Cuando las campanas anunciaron el final de la Misa, Pirracas dijo a su hermano, señalando a una mujer :

 

-          Ésta es la señora de la cual te hablé.

 

Arcanito se descubrió e hizo una reverencia, inclinando el cuerpo y la cabeza, al tiempo que decía:

 

-          Tanto honor y gusto, señora.

 

La señora los abrazó y besó a los dos, y preguntó a Pirracas:

 

-          Antonio, ¿quién es este niño que te acompaña hoy y que se te parece tanto?

 

-          Es mi hermano mellizo, que la casualidad, o el poder de la Virgen del Rosario, hizo que ayer nos encontráramos, señora Hortensia.

 

-          Y, ¿cómo se llama tu hermano? ... Y, ¿cómo sabes tú que es tu hermano mellizo?

 

-          Se llama Arcanito.

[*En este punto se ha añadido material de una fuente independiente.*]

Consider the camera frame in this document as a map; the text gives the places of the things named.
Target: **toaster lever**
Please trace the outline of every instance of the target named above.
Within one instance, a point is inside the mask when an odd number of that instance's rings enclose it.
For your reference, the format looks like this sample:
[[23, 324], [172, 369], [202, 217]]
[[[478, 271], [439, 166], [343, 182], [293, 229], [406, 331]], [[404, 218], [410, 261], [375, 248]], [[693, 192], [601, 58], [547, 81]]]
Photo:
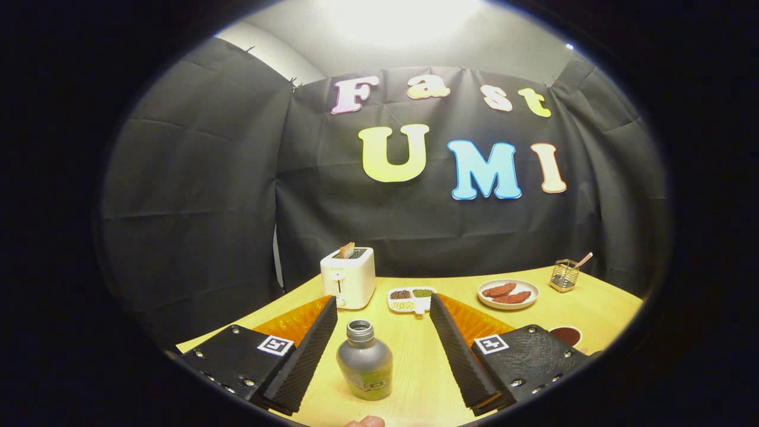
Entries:
[[340, 287], [340, 280], [345, 279], [345, 276], [342, 275], [342, 273], [335, 273], [332, 275], [332, 280], [337, 282], [337, 290], [339, 293], [342, 293], [342, 289]]

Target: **toaster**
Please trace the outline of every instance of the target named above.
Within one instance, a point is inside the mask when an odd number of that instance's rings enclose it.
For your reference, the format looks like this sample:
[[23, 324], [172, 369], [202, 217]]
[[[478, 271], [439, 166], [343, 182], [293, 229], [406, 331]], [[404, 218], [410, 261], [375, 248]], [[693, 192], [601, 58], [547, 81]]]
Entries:
[[340, 258], [340, 250], [320, 262], [324, 295], [334, 295], [338, 308], [364, 308], [374, 294], [374, 250], [354, 248], [353, 254]]

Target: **light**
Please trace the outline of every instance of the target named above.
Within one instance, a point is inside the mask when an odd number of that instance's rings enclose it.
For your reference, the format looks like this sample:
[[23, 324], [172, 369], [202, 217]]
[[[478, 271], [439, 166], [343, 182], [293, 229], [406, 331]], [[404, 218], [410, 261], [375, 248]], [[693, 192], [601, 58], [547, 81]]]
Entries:
[[398, 49], [430, 43], [460, 27], [481, 0], [316, 0], [321, 13], [351, 44]]

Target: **yellow letter u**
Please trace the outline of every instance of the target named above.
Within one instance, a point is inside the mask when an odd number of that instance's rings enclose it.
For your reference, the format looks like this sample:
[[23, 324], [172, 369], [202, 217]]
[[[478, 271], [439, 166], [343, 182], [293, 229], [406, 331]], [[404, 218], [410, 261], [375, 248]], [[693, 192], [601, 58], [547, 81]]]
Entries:
[[418, 176], [427, 164], [427, 149], [424, 134], [430, 131], [427, 125], [406, 125], [401, 133], [408, 136], [408, 162], [392, 165], [387, 161], [387, 137], [392, 129], [384, 126], [366, 128], [358, 132], [364, 142], [364, 171], [380, 182], [408, 181]]

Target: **wire basket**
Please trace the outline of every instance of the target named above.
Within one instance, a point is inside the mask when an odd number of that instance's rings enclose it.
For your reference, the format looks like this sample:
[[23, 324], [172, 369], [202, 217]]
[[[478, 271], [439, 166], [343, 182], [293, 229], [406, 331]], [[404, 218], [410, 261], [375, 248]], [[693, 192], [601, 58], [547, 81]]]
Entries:
[[557, 261], [553, 265], [553, 273], [551, 274], [549, 285], [559, 292], [568, 292], [574, 289], [575, 284], [577, 283], [577, 278], [580, 275], [580, 270], [578, 268], [570, 270], [575, 265], [577, 265], [577, 262], [569, 259]]

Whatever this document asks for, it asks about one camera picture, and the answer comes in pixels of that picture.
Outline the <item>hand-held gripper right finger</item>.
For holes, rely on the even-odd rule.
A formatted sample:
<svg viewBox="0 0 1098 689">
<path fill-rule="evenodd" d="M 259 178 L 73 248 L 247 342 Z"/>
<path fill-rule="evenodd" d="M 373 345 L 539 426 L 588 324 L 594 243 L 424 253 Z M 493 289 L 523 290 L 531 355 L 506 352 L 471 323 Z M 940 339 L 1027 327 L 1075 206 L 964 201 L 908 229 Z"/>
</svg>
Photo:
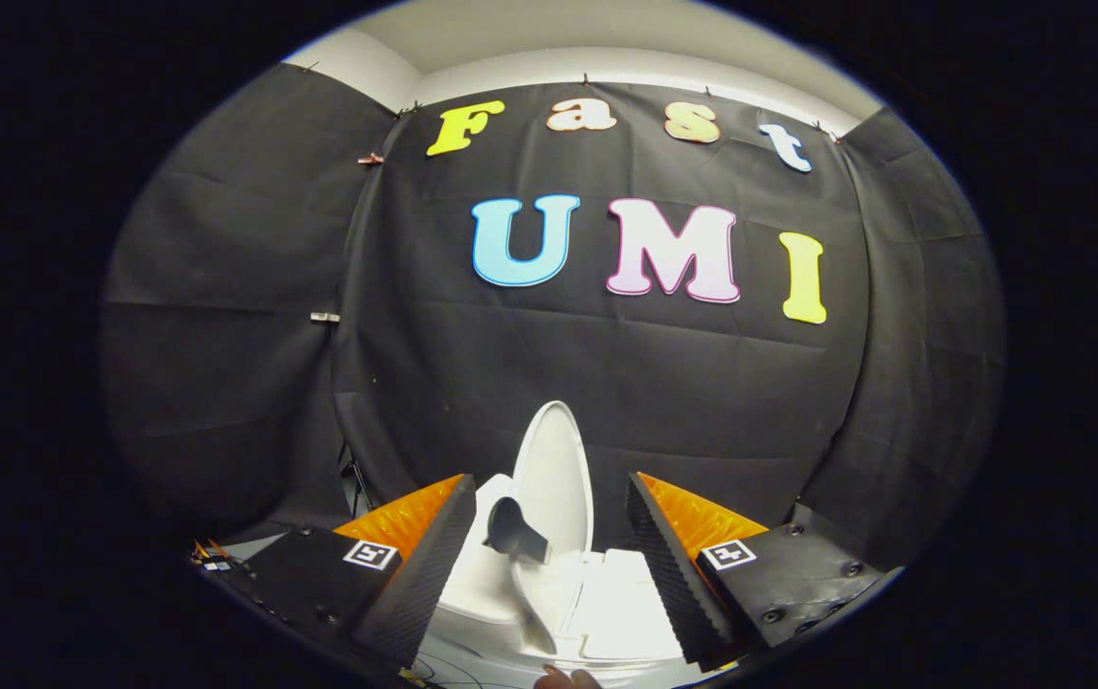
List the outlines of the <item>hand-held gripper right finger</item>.
<svg viewBox="0 0 1098 689">
<path fill-rule="evenodd" d="M 802 504 L 766 527 L 632 472 L 626 513 L 683 657 L 705 673 L 729 664 L 762 670 L 841 624 L 900 574 L 852 552 Z"/>
</svg>

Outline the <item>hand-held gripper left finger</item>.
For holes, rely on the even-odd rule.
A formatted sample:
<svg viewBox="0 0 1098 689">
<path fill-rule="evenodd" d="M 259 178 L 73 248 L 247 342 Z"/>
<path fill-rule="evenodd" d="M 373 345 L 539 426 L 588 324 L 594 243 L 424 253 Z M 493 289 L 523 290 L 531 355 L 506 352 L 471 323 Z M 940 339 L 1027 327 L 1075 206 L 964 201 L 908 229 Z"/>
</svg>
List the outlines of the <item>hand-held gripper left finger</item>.
<svg viewBox="0 0 1098 689">
<path fill-rule="evenodd" d="M 366 670 L 408 670 L 477 516 L 460 474 L 333 529 L 301 527 L 223 560 L 239 602 L 320 653 Z"/>
</svg>

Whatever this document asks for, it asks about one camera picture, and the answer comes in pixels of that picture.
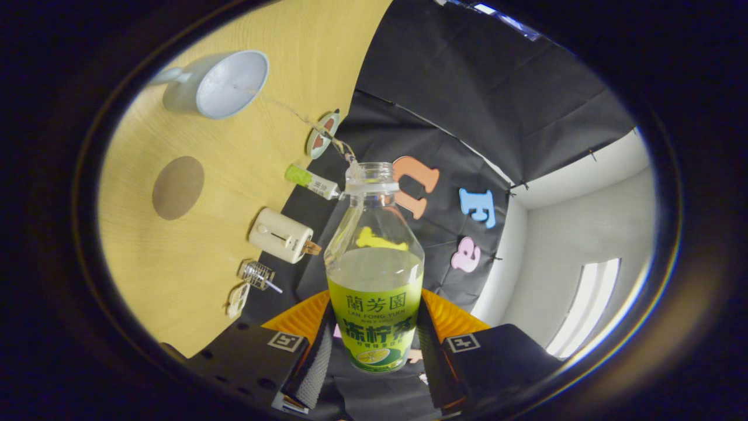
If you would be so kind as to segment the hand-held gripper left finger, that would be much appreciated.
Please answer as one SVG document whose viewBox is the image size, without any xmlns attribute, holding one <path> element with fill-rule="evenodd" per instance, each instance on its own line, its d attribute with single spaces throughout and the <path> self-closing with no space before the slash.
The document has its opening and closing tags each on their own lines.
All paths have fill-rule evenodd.
<svg viewBox="0 0 748 421">
<path fill-rule="evenodd" d="M 233 323 L 187 366 L 252 408 L 307 413 L 325 382 L 335 325 L 323 291 L 262 325 Z"/>
</svg>

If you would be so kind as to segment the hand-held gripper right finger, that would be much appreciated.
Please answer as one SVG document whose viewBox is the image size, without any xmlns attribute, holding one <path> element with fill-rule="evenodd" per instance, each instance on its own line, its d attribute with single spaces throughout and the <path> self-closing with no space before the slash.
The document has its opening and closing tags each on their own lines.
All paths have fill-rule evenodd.
<svg viewBox="0 0 748 421">
<path fill-rule="evenodd" d="M 444 413 L 505 404 L 563 366 L 512 323 L 489 327 L 428 290 L 417 332 L 432 402 Z"/>
</svg>

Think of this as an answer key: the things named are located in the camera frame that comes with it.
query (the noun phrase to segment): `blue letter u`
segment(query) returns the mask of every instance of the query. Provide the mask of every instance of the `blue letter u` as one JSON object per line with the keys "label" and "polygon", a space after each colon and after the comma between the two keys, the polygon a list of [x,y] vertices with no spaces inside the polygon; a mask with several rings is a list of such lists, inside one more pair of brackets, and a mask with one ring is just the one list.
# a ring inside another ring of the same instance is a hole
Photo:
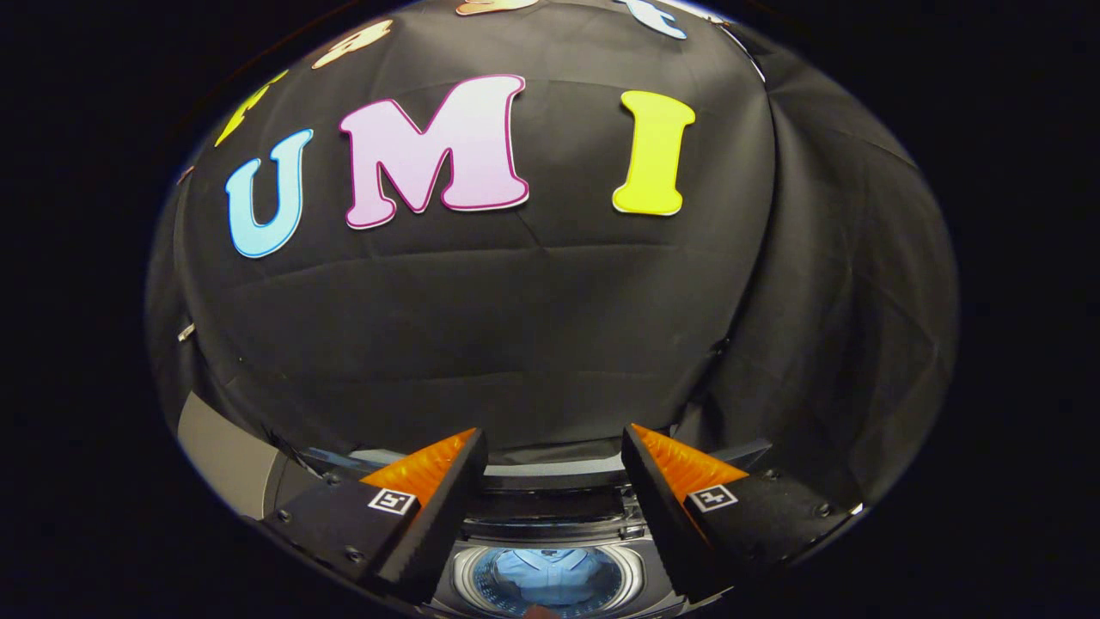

Y, en cuanto a cómo sé yo que es mi hermano mellizo; pues, le diré, señora Hortensia, que son cosas del corazón y de la sangre, que sin que te hable nadie, ni te muestren papeles donde lo diga, tú sabes. Porque el corazón lo dicta a tu mente; le dice que es tu hermano y, al tener tu misma edad y parecido, sacas en conclusión, que además de hermano, es tu mellizo.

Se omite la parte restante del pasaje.